Politics, media, music, capitalism, scholarship, and ephemera since 2010

Elizabeth Warren, the Social Construction of Race, and Affirmative Action

with 3 comments

by David

Elizabeth Warren, Native American?

The recent non-scandal/controversy of Elizabeth Warren’s claim to be of partial Native American descent has been an annoying distraction from a glaring truth: Warren will be an awesome senator, probably the most progressive voice on the senate this side of Bernie Sanders. I really hope she defeats Scott Brown this November.
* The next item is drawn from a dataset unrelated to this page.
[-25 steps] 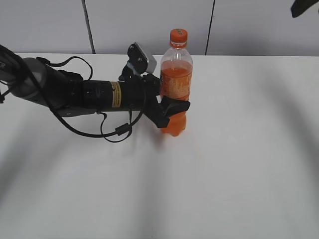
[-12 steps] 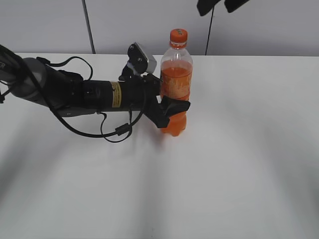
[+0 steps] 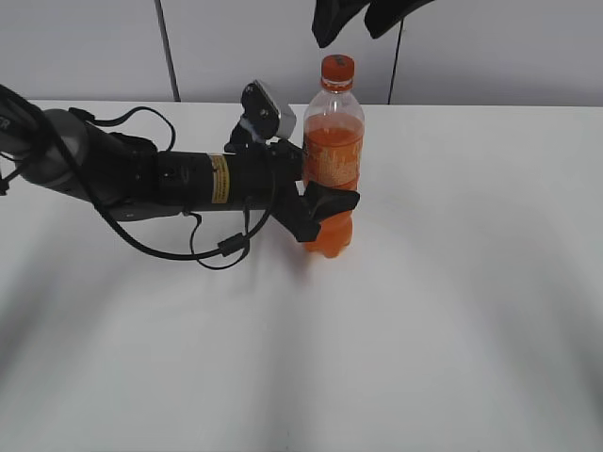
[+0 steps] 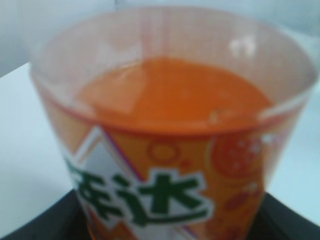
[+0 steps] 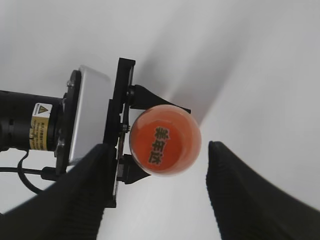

But the non-scandal/controversy is also a useful example for academics in the humanities of something we’ve long known: race is a social construction. That’s not to say that race doesn’t exist, but merely to say that it is malleable: sometimes individuals have the agency to fashion their own racial identities, sometimes society will thrust racial identities upon them. As NYU historian Jonathan Zimmerman wrote on Warren and race:

this story is important, nevertheless, for what it tells us about contemporary America. Like Warren, more of us are choosing new racial identities or — more commonly — mixed ones. That’s good news, because it reminds us that “race” itself is a fiction. It exists, of course, but only in our minds.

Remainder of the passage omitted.